WORK TO BE COMPLETED: Output only the lines from the start of the entries through the line holding "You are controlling". Each line must match the original exactly.
-----
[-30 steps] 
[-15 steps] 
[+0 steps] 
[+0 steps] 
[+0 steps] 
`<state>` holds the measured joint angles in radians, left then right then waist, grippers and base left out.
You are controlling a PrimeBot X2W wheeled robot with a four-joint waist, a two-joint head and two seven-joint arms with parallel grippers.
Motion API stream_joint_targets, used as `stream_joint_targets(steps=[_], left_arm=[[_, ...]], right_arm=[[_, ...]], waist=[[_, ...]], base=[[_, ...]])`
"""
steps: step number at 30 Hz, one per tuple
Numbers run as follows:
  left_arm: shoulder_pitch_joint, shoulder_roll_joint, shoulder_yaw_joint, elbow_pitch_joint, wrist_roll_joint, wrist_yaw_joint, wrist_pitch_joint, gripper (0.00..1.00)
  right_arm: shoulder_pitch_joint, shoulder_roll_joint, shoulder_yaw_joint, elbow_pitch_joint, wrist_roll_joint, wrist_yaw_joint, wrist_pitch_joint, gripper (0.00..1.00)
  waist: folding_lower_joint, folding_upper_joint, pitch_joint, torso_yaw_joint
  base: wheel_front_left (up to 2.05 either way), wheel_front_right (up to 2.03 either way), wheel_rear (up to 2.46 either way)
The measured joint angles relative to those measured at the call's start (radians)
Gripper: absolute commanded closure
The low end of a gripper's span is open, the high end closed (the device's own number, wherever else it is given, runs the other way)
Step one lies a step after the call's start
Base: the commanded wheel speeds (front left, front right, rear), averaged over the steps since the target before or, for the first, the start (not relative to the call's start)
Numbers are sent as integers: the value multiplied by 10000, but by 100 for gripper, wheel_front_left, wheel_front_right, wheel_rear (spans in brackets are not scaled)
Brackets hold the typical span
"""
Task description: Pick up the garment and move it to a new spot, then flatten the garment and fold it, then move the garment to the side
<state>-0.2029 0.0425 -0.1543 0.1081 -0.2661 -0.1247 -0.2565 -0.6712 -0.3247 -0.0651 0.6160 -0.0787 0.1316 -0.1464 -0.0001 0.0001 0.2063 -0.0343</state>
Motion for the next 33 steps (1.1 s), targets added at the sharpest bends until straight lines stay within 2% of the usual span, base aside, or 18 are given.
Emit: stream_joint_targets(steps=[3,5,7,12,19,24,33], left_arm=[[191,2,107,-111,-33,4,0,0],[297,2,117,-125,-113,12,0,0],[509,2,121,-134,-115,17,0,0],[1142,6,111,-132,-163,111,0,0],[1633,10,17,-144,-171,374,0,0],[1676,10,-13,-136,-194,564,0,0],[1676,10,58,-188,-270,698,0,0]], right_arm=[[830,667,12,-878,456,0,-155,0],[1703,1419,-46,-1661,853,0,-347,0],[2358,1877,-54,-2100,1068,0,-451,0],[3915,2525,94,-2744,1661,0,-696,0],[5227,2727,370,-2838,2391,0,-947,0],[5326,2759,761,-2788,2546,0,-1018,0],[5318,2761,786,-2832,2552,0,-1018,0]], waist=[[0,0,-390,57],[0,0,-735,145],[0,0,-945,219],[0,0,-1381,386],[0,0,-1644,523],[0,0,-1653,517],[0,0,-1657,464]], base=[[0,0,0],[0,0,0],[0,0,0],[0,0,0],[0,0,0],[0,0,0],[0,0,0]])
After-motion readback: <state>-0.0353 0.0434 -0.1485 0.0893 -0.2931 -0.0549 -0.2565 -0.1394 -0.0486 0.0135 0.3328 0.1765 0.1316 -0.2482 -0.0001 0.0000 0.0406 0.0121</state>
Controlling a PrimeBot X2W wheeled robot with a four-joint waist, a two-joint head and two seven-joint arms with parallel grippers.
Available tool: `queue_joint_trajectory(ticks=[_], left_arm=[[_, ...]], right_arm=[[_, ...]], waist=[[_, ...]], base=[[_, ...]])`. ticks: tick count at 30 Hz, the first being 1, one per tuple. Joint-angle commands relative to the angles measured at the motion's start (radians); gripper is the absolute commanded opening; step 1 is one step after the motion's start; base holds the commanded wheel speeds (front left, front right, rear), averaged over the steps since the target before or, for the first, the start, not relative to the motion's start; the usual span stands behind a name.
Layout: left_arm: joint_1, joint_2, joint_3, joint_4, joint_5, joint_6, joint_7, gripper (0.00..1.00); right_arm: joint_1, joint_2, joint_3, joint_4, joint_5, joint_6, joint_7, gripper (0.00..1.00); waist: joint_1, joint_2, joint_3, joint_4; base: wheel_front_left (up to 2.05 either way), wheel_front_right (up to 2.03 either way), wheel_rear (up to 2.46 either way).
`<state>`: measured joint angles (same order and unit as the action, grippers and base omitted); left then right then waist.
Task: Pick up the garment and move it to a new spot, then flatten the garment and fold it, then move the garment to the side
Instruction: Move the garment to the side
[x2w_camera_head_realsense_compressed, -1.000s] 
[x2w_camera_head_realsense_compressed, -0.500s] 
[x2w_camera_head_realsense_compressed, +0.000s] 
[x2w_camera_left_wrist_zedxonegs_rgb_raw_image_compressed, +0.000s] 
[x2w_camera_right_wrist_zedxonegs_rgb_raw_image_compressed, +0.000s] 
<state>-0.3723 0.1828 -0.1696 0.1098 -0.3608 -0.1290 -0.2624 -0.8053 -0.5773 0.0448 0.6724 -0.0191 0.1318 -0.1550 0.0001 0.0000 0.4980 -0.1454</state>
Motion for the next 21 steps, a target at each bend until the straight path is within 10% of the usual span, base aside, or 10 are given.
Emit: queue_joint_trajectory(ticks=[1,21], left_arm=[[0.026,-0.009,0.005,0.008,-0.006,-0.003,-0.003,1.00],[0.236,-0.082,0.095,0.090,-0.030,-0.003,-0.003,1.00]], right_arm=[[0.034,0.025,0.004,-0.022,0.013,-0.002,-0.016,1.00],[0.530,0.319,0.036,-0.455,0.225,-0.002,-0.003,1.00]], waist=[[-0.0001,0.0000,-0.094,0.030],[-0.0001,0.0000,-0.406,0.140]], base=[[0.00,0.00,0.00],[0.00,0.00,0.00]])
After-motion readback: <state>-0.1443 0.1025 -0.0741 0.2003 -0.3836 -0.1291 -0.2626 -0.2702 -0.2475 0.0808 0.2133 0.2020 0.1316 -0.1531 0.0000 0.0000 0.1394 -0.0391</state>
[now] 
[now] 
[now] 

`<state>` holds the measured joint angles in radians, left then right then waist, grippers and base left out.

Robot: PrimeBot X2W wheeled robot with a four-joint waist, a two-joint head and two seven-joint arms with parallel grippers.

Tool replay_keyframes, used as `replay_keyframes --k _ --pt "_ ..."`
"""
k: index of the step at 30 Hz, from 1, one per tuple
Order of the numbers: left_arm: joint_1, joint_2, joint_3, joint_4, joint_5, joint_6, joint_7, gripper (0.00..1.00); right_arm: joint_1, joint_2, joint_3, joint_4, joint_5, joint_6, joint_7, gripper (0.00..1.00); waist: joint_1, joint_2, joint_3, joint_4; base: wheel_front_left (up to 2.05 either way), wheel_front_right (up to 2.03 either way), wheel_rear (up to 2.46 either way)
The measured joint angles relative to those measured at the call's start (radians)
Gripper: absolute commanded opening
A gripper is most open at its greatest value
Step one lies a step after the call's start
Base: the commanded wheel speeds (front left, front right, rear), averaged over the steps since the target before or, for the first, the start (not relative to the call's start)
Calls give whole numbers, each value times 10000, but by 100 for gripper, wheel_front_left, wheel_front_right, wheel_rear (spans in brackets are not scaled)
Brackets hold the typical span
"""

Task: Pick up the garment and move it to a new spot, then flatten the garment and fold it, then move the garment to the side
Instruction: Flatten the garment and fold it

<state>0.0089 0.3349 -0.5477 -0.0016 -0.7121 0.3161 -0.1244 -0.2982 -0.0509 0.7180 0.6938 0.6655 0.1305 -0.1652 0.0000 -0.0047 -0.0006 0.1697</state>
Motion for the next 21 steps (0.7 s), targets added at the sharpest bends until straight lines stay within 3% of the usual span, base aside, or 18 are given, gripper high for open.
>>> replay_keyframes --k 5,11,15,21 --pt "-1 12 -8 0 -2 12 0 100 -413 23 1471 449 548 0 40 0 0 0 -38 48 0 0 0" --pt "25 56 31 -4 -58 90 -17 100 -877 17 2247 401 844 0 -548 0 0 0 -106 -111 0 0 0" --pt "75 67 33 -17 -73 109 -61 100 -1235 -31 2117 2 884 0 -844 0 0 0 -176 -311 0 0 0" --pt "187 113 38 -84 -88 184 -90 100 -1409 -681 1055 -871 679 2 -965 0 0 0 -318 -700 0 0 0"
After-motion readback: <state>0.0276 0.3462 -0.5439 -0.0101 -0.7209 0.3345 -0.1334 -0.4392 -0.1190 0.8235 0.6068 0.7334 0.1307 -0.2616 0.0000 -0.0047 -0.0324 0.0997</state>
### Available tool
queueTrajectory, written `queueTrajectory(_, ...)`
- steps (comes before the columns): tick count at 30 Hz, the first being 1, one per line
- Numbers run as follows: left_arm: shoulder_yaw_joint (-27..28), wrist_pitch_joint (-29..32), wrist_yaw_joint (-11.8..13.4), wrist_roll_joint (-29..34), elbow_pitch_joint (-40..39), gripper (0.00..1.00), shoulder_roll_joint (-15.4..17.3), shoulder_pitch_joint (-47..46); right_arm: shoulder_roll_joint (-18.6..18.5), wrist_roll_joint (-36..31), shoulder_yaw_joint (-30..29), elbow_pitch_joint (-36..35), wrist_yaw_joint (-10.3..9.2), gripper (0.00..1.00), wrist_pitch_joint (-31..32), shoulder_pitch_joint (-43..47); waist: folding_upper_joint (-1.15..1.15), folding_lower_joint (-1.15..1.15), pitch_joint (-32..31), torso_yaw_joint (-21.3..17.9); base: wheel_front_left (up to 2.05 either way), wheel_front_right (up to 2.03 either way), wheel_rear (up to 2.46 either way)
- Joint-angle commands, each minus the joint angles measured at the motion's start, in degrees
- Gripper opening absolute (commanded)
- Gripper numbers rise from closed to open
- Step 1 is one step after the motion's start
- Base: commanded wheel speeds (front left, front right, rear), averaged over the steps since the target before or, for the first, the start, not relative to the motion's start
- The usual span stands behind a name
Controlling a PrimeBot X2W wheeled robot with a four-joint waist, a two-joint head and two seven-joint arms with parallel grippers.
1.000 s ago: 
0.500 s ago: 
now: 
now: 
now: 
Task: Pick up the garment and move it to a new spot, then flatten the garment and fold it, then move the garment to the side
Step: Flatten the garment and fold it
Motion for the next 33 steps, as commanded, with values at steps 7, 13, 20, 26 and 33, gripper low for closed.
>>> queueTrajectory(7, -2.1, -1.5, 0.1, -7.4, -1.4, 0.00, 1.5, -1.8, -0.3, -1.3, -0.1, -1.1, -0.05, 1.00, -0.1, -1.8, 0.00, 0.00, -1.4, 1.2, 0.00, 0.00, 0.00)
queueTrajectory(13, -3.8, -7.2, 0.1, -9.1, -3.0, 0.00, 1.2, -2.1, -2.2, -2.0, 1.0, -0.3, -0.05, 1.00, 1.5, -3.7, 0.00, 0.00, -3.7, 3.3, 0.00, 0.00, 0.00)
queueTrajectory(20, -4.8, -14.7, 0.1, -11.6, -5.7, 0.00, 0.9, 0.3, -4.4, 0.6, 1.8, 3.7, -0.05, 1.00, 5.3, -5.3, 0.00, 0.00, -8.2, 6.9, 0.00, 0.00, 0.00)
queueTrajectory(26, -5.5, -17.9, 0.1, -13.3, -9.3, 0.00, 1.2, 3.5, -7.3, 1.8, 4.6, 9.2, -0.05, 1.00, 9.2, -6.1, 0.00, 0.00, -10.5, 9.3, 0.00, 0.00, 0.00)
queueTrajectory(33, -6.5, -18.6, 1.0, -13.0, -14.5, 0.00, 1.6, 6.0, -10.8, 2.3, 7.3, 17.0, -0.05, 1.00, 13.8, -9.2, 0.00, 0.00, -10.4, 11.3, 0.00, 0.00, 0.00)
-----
RESPONSE TO THIS EXERCISE:
[-30 steps] 
[-15 steps] 
[+0 steps] 
[+0 steps] 
[+0 steps] 
`<state>` holds the measured joint angles in radians, left then right then waist, grippers and base left out.
You are controlling a PrimeBot X2W wheeled robot with a four-joint waist, a two-joint head and two seven-joint arms with parallel grippers.

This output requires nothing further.